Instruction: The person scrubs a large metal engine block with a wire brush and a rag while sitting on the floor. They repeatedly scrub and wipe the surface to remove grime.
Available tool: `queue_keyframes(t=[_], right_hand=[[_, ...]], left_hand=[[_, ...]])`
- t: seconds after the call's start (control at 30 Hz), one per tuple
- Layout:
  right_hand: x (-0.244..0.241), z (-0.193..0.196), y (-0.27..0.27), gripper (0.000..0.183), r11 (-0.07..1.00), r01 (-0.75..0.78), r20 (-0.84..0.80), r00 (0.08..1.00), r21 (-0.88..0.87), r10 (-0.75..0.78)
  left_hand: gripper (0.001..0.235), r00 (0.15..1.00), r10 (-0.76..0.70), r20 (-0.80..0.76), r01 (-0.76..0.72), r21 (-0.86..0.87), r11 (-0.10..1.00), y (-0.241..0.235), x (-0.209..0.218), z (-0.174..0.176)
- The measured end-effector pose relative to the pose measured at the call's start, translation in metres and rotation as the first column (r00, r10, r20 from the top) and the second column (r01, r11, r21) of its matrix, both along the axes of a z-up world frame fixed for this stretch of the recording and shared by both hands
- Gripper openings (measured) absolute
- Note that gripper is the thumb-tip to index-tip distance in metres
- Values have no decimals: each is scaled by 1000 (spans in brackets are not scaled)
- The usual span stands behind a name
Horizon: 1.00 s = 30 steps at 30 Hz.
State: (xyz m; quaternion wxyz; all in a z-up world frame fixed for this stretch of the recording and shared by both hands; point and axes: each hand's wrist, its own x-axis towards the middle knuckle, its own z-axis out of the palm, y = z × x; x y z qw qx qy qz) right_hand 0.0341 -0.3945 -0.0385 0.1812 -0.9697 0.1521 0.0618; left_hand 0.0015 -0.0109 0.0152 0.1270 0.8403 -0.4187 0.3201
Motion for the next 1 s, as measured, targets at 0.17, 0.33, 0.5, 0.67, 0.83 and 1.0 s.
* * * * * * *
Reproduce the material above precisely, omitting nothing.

Instruction: The person scrubs a large metal engine block with a wire brush and a rag while sitting on the floor. They repeatedly scrub and wipe the surface to remove grime.
Available tool: `queue_keyframes(t=[_], right_hand=[[_, ...]], left_hand=[[_, ...]])`
- t: seconds after the call's start (control at 30 Hz), one per tuple
- Layout:
  right_hand: x (-0.244..0.241), z (-0.193..0.196), y (-0.27..0.27), gripper (0.000..0.183), r11 (-0.07..1.00), r01 (-0.75..0.78), r20 (-0.84..0.80), r00 (0.08..1.00), r21 (-0.88..0.87), r10 (-0.75..0.78)
  left_hand: gripper (0.001..0.235), r00 (0.15..1.00), r10 (-0.76..0.70), r20 (-0.80..0.76), r01 (-0.76..0.72), r21 (-0.86..0.87), r11 (-0.10..1.00), y (-0.241..0.235), x (-0.209..0.218), z (-0.174..0.176)
- The measured end-effector pose relative to the pose measured at the call's start, translation in metres and rotation as the first column (r00, r10, r20 from the top) and the second column (r01, r11, r21) of its matrix, both along the axes of a z-up world frame fixed for this stretch of the recording and shared by both hands
- Gripper openings (measured) absolute
- Note that gripper is the thumb-tip to index-tip distance in metres
- Values have no decimals: each is scaled by 1000 (spans in brackets are not scaled)
- The usual span stands behind a name
Horizon: 1.00 s = 30 steps at 30 Hz.
State: (xyz m; quaternion wxyz; all in a z-up world frame fixed for this stretch of the recording and shared by both hands; point and axes: each hand's wrist, its own x-axis towards the middle knuckle, its own z-axis out of the palm, y = z × x; x y z qw qx qy qz) right_hand 0.0341 -0.3945 -0.0385 0.1812 -0.9697 0.1521 0.0618; left_hand 0.0015 -0.0109 0.0152 0.1270 0.8403 -0.4187 0.3201
Motion for the next 1 s, as measured, targets at 0.17, 0.33, 0.5, 0.67, 0.83 and 1.0 s.

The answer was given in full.